Kenya’s fiercely contested presidential election on August 8 will take place under heavy security. As many as 180,000 police officers have been deployed across the country to prevent violence.
Voters will choose between incumbent Uhuru Kenyatta and veteran challenger Raila Odinga.
As reported by The Guardian, the country is bracing for widespread unrest whoever wins, after a campaign marred by hundreds of violent incidents – including the murder of a high-profile election official – issues with new voting technology and widespread concerns about fraud.
It was reported that thousands of city dwellers have been returning to their home towns to wait out the aftermath of the poll in relative safety. Others have been stocking up on provisions in case of trouble. Streets have emptied and business has slowed.
Around 19 million voters, half of whom are under 35, have been registered. Prisoners can vote for the first time.

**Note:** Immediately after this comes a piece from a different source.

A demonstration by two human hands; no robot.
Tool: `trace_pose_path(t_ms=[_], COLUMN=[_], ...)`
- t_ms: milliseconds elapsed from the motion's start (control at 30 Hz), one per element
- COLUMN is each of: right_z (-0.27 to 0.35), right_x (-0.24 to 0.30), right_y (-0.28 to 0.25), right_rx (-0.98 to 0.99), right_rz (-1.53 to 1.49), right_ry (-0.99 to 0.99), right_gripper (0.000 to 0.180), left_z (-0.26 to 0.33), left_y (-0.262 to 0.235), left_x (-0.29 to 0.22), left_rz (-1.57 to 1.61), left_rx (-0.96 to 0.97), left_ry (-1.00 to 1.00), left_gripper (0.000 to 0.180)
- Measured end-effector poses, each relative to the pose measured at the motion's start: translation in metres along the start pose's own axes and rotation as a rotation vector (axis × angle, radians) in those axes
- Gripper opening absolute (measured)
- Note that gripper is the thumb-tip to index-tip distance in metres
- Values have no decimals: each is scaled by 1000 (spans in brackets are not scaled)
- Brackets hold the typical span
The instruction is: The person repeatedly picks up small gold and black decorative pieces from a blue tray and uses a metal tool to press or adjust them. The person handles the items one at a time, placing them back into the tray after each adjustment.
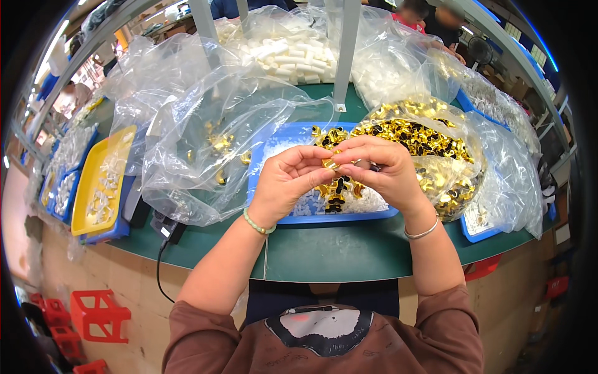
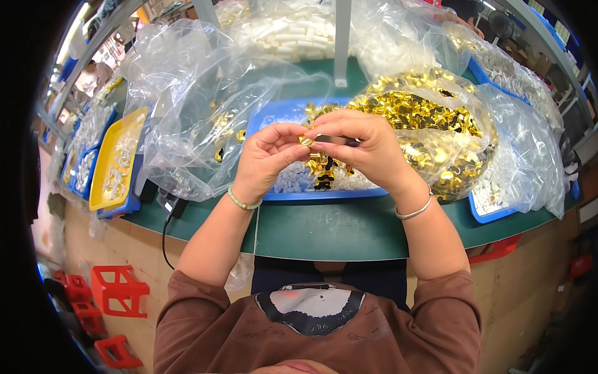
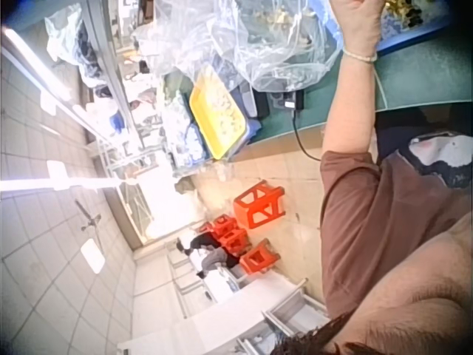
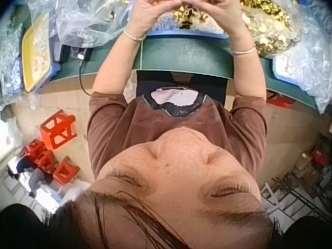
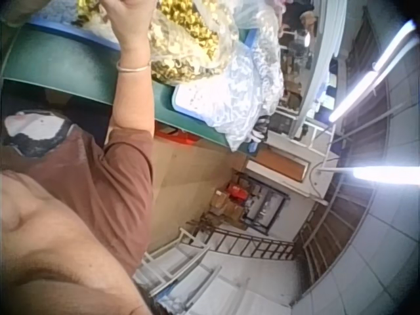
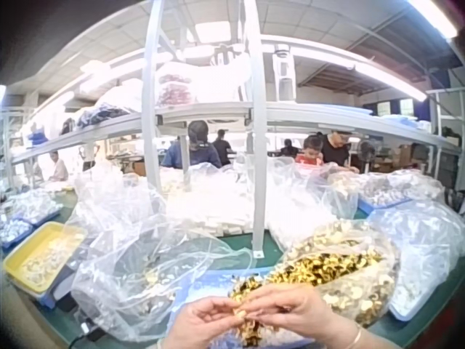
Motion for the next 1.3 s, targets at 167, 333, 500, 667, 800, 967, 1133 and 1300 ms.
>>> trace_pose_path(t_ms=[167,333,500,667,800,967,1133,1300], right_z=[0,0,0,0,-2,-2,2,1], right_x=[-6,-7,1,-2,-15,-8,-8,-1], right_y=[1,3,5,9,8,6,5,6], right_rx=[-29,-54,-55,-99,-51,-76,-60,-45], right_rz=[85,203,285,352,199,74,81,96], right_ry=[-114,-210,-253,-284,-124,13,107,132], right_gripper=[28,30,30,29,22,17,18,17], left_z=[1,3,4,4,1,-2,-3,-1], left_y=[3,7,6,4,3,1,2,3], left_x=[0,1,2,5,6,5,3,3], left_rz=[-13,-33,-57,-77,-13,39,44,-41], left_rx=[-11,-54,-75,-94,-72,-32,29,-12], left_ry=[12,25,18,29,-9,-77,-42,-36], left_gripper=[27,26,27,27,26,28,28,27])
Point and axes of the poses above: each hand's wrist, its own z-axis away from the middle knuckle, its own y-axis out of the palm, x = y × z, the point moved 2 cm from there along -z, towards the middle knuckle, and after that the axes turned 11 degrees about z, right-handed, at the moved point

Nic Cheeseman, a professor of African politics at Birmingham University, said both candidates were so certain of victory that they may have “talked themselves into a corner” in which defeat is not an option.
“The question is not whether or not they will accept the result but what they will do when they don’t accept it,” he told Agence France-Presse.
In a separate report, Deutsche Welle (DW), Germany’s international broadcaster, noted that Kenyatta boasts a huge number of followers on Twitter and Facebook. He recently engaged with his followers in a Facebook live chat, during which they could ask him anything.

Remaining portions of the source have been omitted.